いつのまにか背後に迫っていたリバーサーが悠久につかみかかる。
「危ない!」
蜜花が矢を射抜き、リバーサーの顔面に直撃した。矢が悠久の目の下をかすめ、頬に血が伝う。
「ごめんなさい! 大丈夫?!」 蜜花が呼びかける。
「大丈夫! かすっただけ」
手の甲で血を拭う悠久。「エチスノブ……」と言い残し、倒れるリバーサー。地の底から響くような、聞き苦しい声。
「ありがとう! あとは任せて!」
悠久がお礼を言うと蜜花は頷き、上空へと戻っていった。
「よぉーし! お覚悟!」
刀を抜く愛利。柄に繋がれた鎖がジャラジャラと音を立てる。
「ンリエチスウアルオカメクンイ……オーイシンンフク……」
騒ぎを聞きつけたのか、辺りのリバーサーが集まってくる。悠久と愛利はあっという間に囲まれてしまった。
「アブアウアミエヒコウア……ンリエチウ……」
「イイアグンオヒアウイシケギソメクンイ……アボフンカケテエヲタウ……」
じりじりと距離を詰めてくるリバーサー。意味不明な言語。
リバーサーの一人が杖を上げると、皆一斉に杖を掲げ、先端が光った。正確には杖の先端に向かい合った三日月型の台座のようなものがあり、その間の空間が放射状に黒い光を発した。
「うぉっ」「ひゃ……」
身構えた悠久と愛利の足元を襲う黒い蔦。悠久はすぐさま振り払い、地面蹴って上昇するが、蔦は執拗に追ってくる。愛利も剣を振るい応戦する。
「エヲカク……」
足元に高くせり上がった蔦が四方八方に割れ、悠久はバランスを崩した。
そのまま取り込まれ、蔦で形成された四角い籠に閉じ込められる悠久。蹴って破壊しようと試みるがすぐに再生し、どんどん強固になっていく。
「悠久を返せー!! ザシュザシュッ!」
愛利の声が間近に聞こえたかと思うと、複数の閃光が走り、籠が崩壊する。
「ありがとう……!」
悠久はお礼を言うと愛利を抱え、蔦から離れる。
「動かないで!」
悠久と愛利が着地すると同時に、蜜花が矢を降らせる。周囲のリバーサーが次々に倒れていく。しかし、生き残ったリバーサーが再び蔦を出現させる。
「回りくどいなぁ」
横っ飛びでかわす悠久。愛利は見事な剣さばきで蔦を切り刻む。
「リバーサーって捕虜を欲しがってるんだって。悠久も狙われてるみたい」
「え、捕まったらどうなるの?」
息を切らしながらも、会話をする余裕のある二人。辺りは切り捨てられた蔦の残骸で黒く染まっている。

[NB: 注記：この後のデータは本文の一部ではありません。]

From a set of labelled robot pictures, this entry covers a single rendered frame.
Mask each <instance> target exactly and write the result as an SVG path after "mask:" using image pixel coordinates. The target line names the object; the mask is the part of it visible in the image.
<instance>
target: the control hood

「実験体にされて、最終的にはリバーサー化するって噂」 愛利の表情が陰る。
「じゃあ、今戦ってるのももしかして……」
悠久が苦々しげに顔をしかめたところで、蔦の攻勢が弱まる。かと思うと急上昇し、反対方向に気を取られていた蜜花を捉えた。
弓を取り落す蜜花。黒い蔦に呑み込まれていく。悠久を捉えた籠と同様のものが形成される。
「蜜花ちゃん!!」 愛利が取り乱す。
「くそっ」
助けに向かおうとした悠久に蔦の壁が襲いかかる。壁を蹴り、宙返りをして避ける悠久。近付けない。
――空中に浮かび、籠に群がるフード姿のリバーサー。魔術によって生やされた黒い翼。死神のようだと、悠久は思った。湿った匂いが鼻をつく。
!!
悠久の眼前を白い影が横切り、巻きつこうとする全ての蔦をなぎ倒しながら籠へと向かっていく。雅仁だ。

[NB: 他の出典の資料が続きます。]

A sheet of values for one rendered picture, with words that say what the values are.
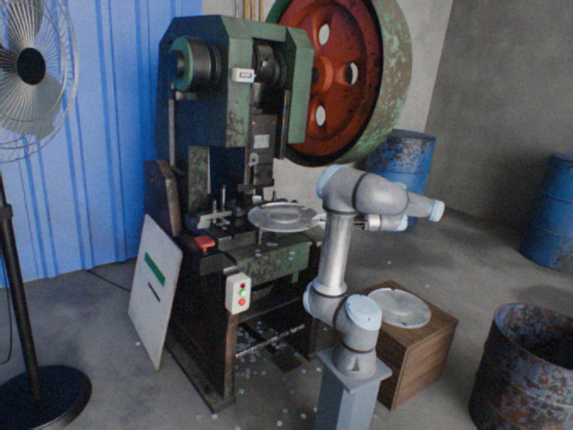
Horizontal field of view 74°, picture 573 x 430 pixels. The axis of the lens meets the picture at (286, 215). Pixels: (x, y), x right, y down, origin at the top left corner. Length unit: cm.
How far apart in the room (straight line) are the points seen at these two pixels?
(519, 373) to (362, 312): 73
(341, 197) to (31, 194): 191
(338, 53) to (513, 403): 156
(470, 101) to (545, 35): 83
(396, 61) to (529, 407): 138
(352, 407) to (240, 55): 123
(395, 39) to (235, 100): 63
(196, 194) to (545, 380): 154
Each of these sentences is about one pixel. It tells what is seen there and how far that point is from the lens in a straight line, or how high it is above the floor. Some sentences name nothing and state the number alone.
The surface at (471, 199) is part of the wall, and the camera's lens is 472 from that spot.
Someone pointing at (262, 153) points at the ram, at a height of 102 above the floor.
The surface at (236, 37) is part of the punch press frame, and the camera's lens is 143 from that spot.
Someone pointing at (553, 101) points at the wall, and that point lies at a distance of 441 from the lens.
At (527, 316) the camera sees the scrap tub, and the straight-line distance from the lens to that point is 207.
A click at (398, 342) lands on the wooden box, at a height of 35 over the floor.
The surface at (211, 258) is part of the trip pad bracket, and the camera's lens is 141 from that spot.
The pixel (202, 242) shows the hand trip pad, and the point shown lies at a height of 76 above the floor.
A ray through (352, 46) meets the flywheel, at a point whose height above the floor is 146.
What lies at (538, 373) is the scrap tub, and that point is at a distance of 174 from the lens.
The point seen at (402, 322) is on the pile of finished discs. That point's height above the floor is 35.
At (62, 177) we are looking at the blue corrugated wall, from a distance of 259.
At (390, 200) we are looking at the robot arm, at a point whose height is 104.
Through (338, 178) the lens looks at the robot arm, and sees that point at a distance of 113.
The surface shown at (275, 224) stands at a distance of 147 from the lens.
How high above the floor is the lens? 136
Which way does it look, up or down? 21 degrees down
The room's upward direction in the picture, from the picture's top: 6 degrees clockwise

変形して進路を妨害する蔦の柱を、見事な身のこなしで駆け上っていく。そして籠へと辿り着く雅仁に向かって、リバーサーが杖を振るう。
「おせぇ!!」
雅仁はそう叫ぶと大鎌を片手で切り払い、魔術が発動する前にリバーサーを殲滅した。
そのまま籠を壊し、蜜花を抱えて地上に戻る。浮力を失い、墜落するリバーサー。
「雅仁くんかっこよ……」 見惚れる悠久。
「悠久もかっこよかったよ!」 励ます愛利。
雅仁は蜜花を立たせると、落ちていた弓を拾う。雅仁から弓を手渡された蜜花は、「ありがとう」と微笑んだ。
「もう弾切れか?」
リバーサーを見やり、煽る雅仁。気付けば数十人しか残っていない。しかしアフトラガ兵も、相当数が再起不能に陥っている。

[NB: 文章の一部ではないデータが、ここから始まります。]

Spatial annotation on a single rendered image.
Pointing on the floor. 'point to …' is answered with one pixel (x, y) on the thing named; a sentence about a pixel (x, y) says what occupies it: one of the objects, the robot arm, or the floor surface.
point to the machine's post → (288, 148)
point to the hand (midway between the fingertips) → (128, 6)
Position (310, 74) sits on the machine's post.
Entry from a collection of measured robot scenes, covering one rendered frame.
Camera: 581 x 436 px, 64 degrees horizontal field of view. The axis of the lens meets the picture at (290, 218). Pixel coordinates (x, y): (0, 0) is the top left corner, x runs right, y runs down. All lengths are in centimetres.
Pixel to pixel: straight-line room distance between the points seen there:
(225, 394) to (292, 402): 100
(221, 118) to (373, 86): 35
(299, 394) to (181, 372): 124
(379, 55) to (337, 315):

近くのリバーサーは怖気付いたのか、四人を遠巻きに見つめている。呆れ顔になる雅仁。
「やる気ねえなら終わらす」
雅仁が大鎌を握り直し、リバーサーに向かっていく。はためく旗。
すぐさま魔術を発動するリバーサー。すると黒い魔術陣が雅仁の行く手を阻み、大量の鋭い針を放った。
「危ない……っ」
蜜花が弓を構えるが、なかなか狙いを定められない。雅仁に当たってしまいそうなのだ。
「それで本気のつもりか?」
雅仁はひるむことなく針を弾き返し、すかさず放たれる追撃も高く飛び上がってかわした。
そのまま大鎌をかざし、リバーサーに向かって突っ込む。
?!?!
その時、轟々たる衝撃音が響いた。そして雅仁が跳ね返される。
荒く地面を削りながら後退させられる雅仁。悠久ら三人から数メートル、後方で止まった。
「エクンイヤビロウントンイノブ……」
土煙から現れたのは、一際図体の大きいリバーサーだった。全身から禍々しいオーラを発している。明らかに他のリバーサーとは一線を画している。
どうやら杖で雅仁を打ち払ったらしい。深く息を吐きながら杖を持ち直すリバーサー。大きく上下する隆々とした肩。
シルエットからして他のリバーサーとは違い、コートを着ていない。下半身には袴のようなものを纏っているように見える。武器は同じだ。
「なんだ……こいつ……」 呻く雅仁。
雅仁には興味を失ったのか、迷わず悠久らに向き直るリバーサー。
雅仁は起き上がることができない。悠久は愛利と蜜花をかばい、一歩前に進み出る。
「アブアテヲタラカブ……イアモヤメアヲ……アバカハサエトンカウ……」
杖を強く握り締め、力を溜めるリバーサー。激しい怒りのような波動が伝わってくる。戦慄する一同。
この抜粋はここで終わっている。